From: Mercadante, Thomas F (LABOR) <Thomas.Mercadante_at_labor.state.ny.us>
Date: Fri, 3 Jun 2005 10:27:46 -0400
Message-ID: <ABB9D76E187C5146AB5683F5A07336FF16E67C@EXCNYSM0A1AJ.nysemail.nyenet>


Mark,

You are correct. Everybody dances around the issue but fails to ask the clear-eyed question about the actual cost/benefit of using RAC. So far, I have not seen a clear-case for using it - since there are so many other ways to accomplish the business mission of the problem. The $ cost of RAC is so high that it bumps up against actual hardware costs. And then add in the complexity factor of managing the software (want to talk about rolling Oracle upgrades in a RAC environment?) that the number of actual cases where RAC makes sense diminishes greatly.

Tom

PS: What message number am I? Do I win? LOL!

-----Original Message-----
From: oracle-l-bounce_at_freelists.org
[mailto:oracle-l-bounce_at_freelists.org] On Behalf Of Mark W. Farnham Sent: Friday, June 03, 2005 10:13 AM
To: adar76_at_inter.net.il
Cc: oracle-l_at_freelists.org
Subject: RE: Oracle RAC cost justification?

It seems everyone keeps dodging the question of measurement.

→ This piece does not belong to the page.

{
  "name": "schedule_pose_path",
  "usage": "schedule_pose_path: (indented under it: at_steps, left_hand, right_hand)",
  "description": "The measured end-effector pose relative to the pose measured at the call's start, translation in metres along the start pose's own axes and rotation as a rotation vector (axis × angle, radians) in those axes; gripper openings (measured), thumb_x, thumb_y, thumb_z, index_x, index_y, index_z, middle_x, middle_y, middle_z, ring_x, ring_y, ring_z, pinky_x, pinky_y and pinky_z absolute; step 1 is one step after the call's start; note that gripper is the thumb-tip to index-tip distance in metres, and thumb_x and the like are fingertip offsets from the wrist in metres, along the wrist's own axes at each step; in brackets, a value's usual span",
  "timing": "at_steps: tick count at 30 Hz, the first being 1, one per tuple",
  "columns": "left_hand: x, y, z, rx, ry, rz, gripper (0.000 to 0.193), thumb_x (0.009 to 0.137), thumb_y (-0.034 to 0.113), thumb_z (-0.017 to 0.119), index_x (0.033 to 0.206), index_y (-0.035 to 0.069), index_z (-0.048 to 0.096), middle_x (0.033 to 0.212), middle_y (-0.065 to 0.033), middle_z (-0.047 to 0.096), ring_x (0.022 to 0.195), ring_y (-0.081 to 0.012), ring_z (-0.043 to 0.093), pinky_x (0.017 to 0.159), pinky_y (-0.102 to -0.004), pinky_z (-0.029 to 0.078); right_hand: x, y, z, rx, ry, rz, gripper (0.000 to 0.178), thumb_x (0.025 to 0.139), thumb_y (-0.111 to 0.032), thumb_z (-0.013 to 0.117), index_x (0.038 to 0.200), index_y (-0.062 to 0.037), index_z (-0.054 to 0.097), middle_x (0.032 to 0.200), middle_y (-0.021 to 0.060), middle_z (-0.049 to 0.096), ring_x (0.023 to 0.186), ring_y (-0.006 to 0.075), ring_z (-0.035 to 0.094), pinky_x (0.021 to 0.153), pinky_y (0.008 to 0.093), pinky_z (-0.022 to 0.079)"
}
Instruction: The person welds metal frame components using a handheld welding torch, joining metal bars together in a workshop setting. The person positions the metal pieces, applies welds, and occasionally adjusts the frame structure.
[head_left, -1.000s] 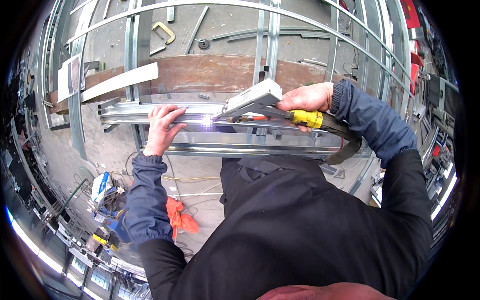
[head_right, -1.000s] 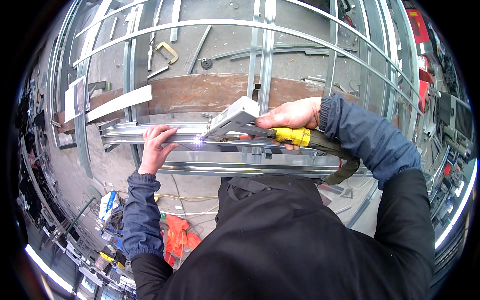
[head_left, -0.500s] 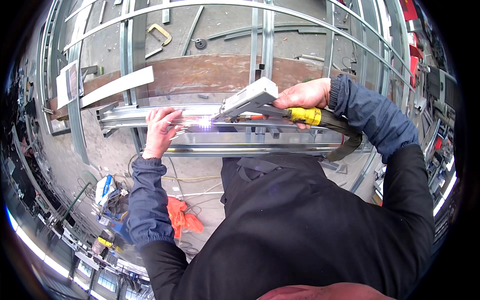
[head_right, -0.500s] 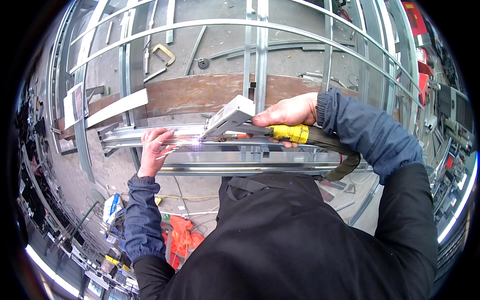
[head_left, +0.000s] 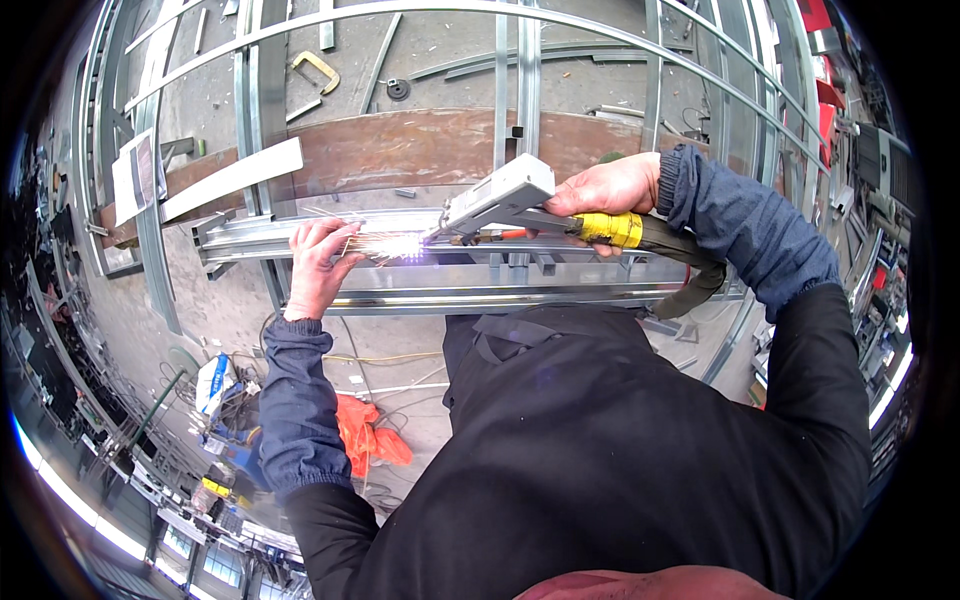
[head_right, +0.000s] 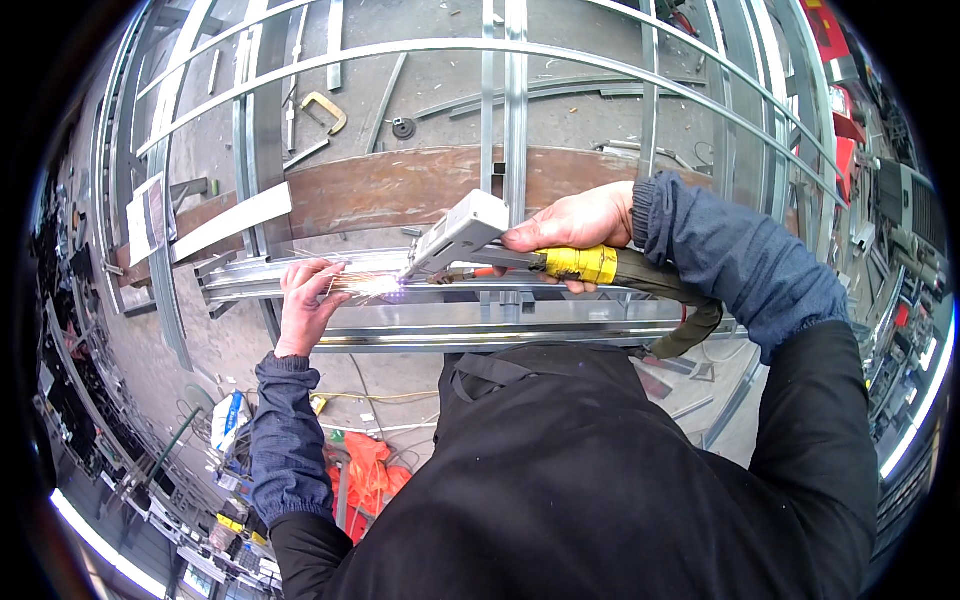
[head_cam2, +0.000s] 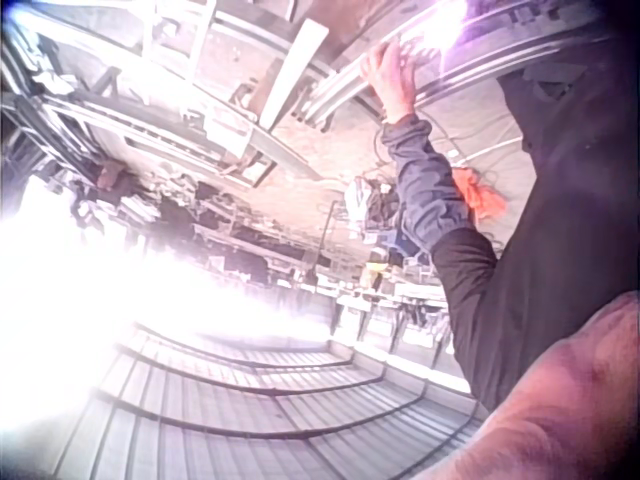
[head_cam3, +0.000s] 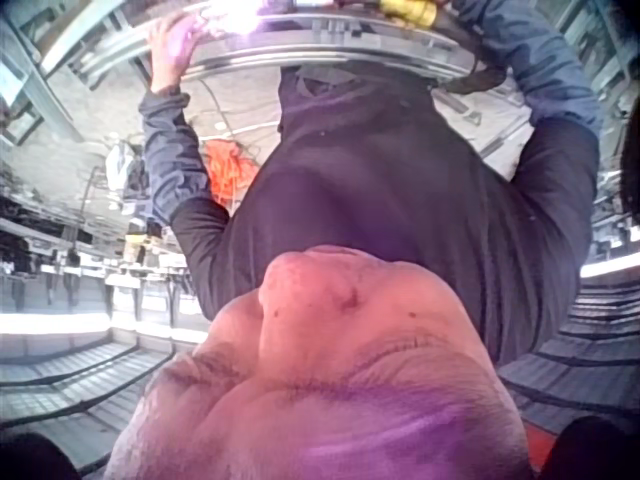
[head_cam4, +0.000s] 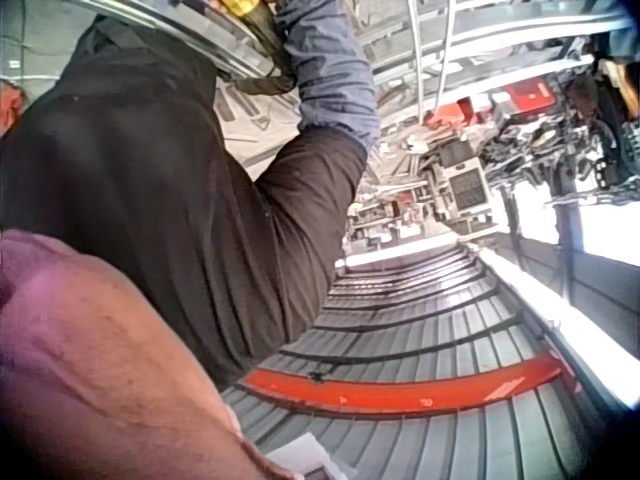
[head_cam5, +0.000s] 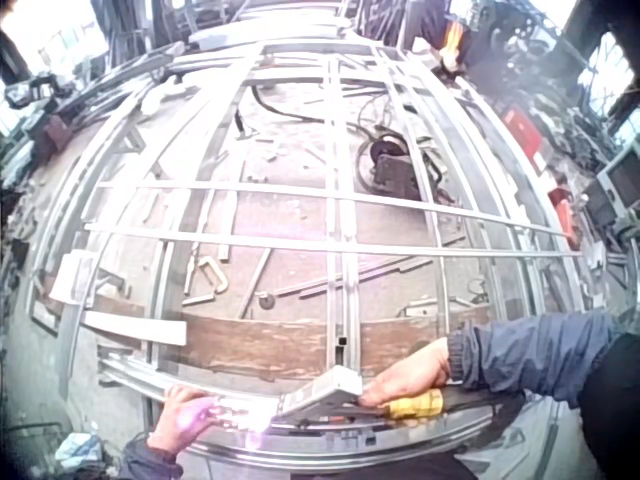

Is the sum of "inconvenience" to the business process of a robustly configured SMP
greater or less than the sum of "inconvenience" to the business process of a
robustly
configured RAC system?

First, you have to define what is "inconvenient" in your particular business
situation.

For some businesses (in fact probably yours, since you have an identified
time of requiring
high availibility) there is little or no inconvenience to outages for preventive maintenance
and upgrades. (Call this polar case A for reference.)

For other businesses any outage at any time is a problem. (Case B).

Second, what do I mean by "robustly configured?" That means no stupidly configured single
points of failure, and only considering failure points that a reasonably smart and
experienced compulsive obsessive sysadmin/dba team would not preempt in configuration.

Now again, this is really a question for a measurement and/or simulation,
but based on
what I've seen:

In Case A you're far more likely to fail due to the complexities of RAC than
due to a
hardware failure.

In Case B unless your overall required uptime for the system is significantly less than
the MTBF (mean time between failures) for the aggregate of the failure rate
due to all
components that cannot be repaired on the fly, RAC wins because eventually
you need an
outage for preventive maintenance or an upgrade.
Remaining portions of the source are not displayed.